Farming News - Weather Poses Increased Cattle Parasite Risk with Control at Housing Needed
Weather Poses Increased Cattle Parasite Risk with Control at Housing Needed
Beef farmers are being advised to get on top of parasites at housing to prevent any production losses, after a warm and wet summer, may have led to an increased risk of mixed worm burdens across the country.
Housing is an important time to clear out any parasites picked up during grazing to prevent growth rate reductions and health issues, according to vet and integrated beef for StraightLine Beef Rob Drysdale.
“The warm and wet weather we are having could mean livestock are at higher risk of a mixed worm burden. It is vital cattle are housed free of worms, fluke, and external parasites such as lice and mange mites to prevent production losses and housing provides the ideal time to do this,” he said.
Mr Drysdale says faecal egg count tests to detect worms and coproantigen tests to detect fluke should be used in combination with farm history and symptoms to determine the issue and whether there is a worm burden, fluke burden, or both (mixed burden).
“Calves that are not performing at grass could also be indicative of a parasite problem and should be treated,” Mr Drysdale said.
Should a mixed burden be an issue then farmers should look to use an appropriate product to treat the problem. He added: “To control a mixed burden the best way is to use a product such as CYDECTIN TriclaMox Cattle Pour-On as it is a combination product that will treat for gutworms, lungworm, lice, mites as well as late immature and adult fluke.
“Lungworm can be particularly problematic at housing as they can often be present without any symptoms. However, when animals are stressed that is when they can cause problems. Lungworm can be a major issue because of the respiratory impact it has.

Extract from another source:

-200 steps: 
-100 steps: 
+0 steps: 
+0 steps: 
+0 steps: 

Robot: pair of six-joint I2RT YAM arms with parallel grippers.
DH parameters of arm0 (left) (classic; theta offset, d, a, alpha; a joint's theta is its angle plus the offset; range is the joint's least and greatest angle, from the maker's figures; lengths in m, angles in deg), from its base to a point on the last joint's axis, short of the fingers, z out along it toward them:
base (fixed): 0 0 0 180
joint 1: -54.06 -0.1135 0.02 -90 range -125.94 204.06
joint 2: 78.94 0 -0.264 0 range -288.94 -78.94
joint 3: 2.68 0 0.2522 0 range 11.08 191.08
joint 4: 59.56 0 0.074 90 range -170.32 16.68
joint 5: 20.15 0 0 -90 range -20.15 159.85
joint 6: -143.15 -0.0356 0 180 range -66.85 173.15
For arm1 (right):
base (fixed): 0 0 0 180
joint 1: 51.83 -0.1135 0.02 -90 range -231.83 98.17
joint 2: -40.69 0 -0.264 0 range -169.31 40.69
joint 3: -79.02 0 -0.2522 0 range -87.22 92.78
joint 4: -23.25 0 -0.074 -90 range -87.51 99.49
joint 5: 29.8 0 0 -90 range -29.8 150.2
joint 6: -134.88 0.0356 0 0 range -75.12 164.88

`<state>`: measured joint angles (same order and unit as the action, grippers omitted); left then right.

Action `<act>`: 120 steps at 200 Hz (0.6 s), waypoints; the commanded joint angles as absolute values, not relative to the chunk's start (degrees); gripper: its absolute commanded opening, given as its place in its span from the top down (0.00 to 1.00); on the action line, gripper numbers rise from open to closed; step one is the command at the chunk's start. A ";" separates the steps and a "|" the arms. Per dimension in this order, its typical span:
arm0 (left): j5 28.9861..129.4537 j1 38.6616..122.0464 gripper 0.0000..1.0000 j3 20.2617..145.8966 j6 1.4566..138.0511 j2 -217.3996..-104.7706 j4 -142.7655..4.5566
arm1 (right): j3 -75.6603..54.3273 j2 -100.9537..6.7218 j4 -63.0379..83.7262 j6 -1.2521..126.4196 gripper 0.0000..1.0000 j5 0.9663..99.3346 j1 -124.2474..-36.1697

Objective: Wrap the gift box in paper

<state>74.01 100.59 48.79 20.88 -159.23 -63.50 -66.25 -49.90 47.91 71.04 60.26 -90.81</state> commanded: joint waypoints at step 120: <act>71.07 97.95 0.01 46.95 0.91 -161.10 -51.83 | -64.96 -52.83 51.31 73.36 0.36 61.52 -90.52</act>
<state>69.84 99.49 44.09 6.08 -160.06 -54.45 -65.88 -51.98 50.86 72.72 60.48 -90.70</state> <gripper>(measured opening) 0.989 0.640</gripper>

“Always work with your animal health care provider when drawing up a parasite control plan,” he added.
When worming stock make sure you:
- Weigh animals and dose to the heavier weight (if the weights are similar)
- Check dosing guns are calibrated
- Check the wormer you are using is within date and has been stored correctly
- Make sure your equipment is fit for purpose
- Check how you apply it i.e. pour-on, subcutaneously, etc
- Buy your products ahead of the housing season so you are well prepared.